Say you have this code in ThisWorkbook (won't work in a standard procedural code module, because WithEvents can only be in a class):

Option Explicit
Private WithEvents table As Excel.QueryTable
Private currentIndex As Long
Private tables As Variant

Private Sub table_AfterRefresh(ByVal Success As Boolean)
    Debug.Print table.WorkbookConnection.Name & " refreshed. (success: " & Success & ")"
    currentIndex = currentIndex + 1
    If Success And currentIndex <= UBound(tables) Then
        Set table = tables(currentIndex)
        table.Refresh
    End If
End Sub

Public Sub Test()
    tables = Array(Sheet1.ListObjects(1).QueryTable, Sheet2.ListObjects(1).QueryTable)
    currentIndex = 0
    Set table = tables(currentIndex)
    table.Refresh
End Sub

The tables variable contains an array of QueryTable objects, ordered in the order you wish to refresh them; the currentIndex variable points to the index in that array, for the QueryTable you want to act upon.

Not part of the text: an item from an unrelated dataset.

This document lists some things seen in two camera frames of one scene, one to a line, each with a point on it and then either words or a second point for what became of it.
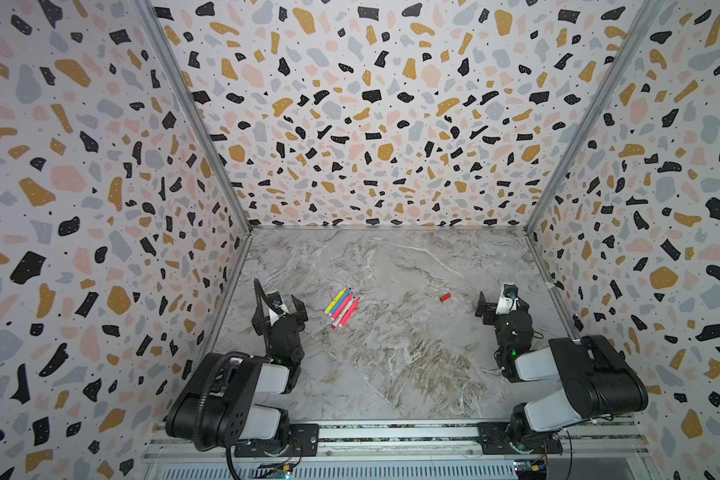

So when Test runs, we initialize the tables array with the QueryTable objects we want to refresh, in the order we want to refresh them.

The implicit, event-driven loop begins when table.Refresh is called and the QueryTable fires its AfterRefresh event: then we report success, and update the event-provider table object reference with the next QueryTable in the array (only if the refresh was successful), and call its Refresh method, which will fire AfterRefresh again, until the entire array has been traversed or one of them failed to update.

Just found this solution at Execute code after a data connection is refreshed

The bottom line is: Excel refreshes data connection in the background and thus the rest of the code is executed without interruption.

Solution: set BackgroundQuery property to False

Example:

For Each cnct In ThisWorkbook.Connections
   cnct.ODBCConnection.BackgroundQuery = False
Next cnct

Possible problem: don't know which connection it is...

Remedy: case... when...

Dim cnct as WorkbookConnection ' if option explicit
' ODBC and OLE DB
For Each cnct In ThisWorkbook.Connections
   Select case cnct.type
      case xlconnectiontypeodbc
   cnct.ODBCConnection.BackgroundQuery = False
      case xlconnectiontypeoledb
    cnct.OledbConnection.BackgroundQuery = False
   end select
Next cnct

As you can see, code above only deals with ODBC and OLE DB. Depending on what types of data connection you are using, you can expand the select case clause. Unless changed, once run, connection's BackgroundQuery will remain off.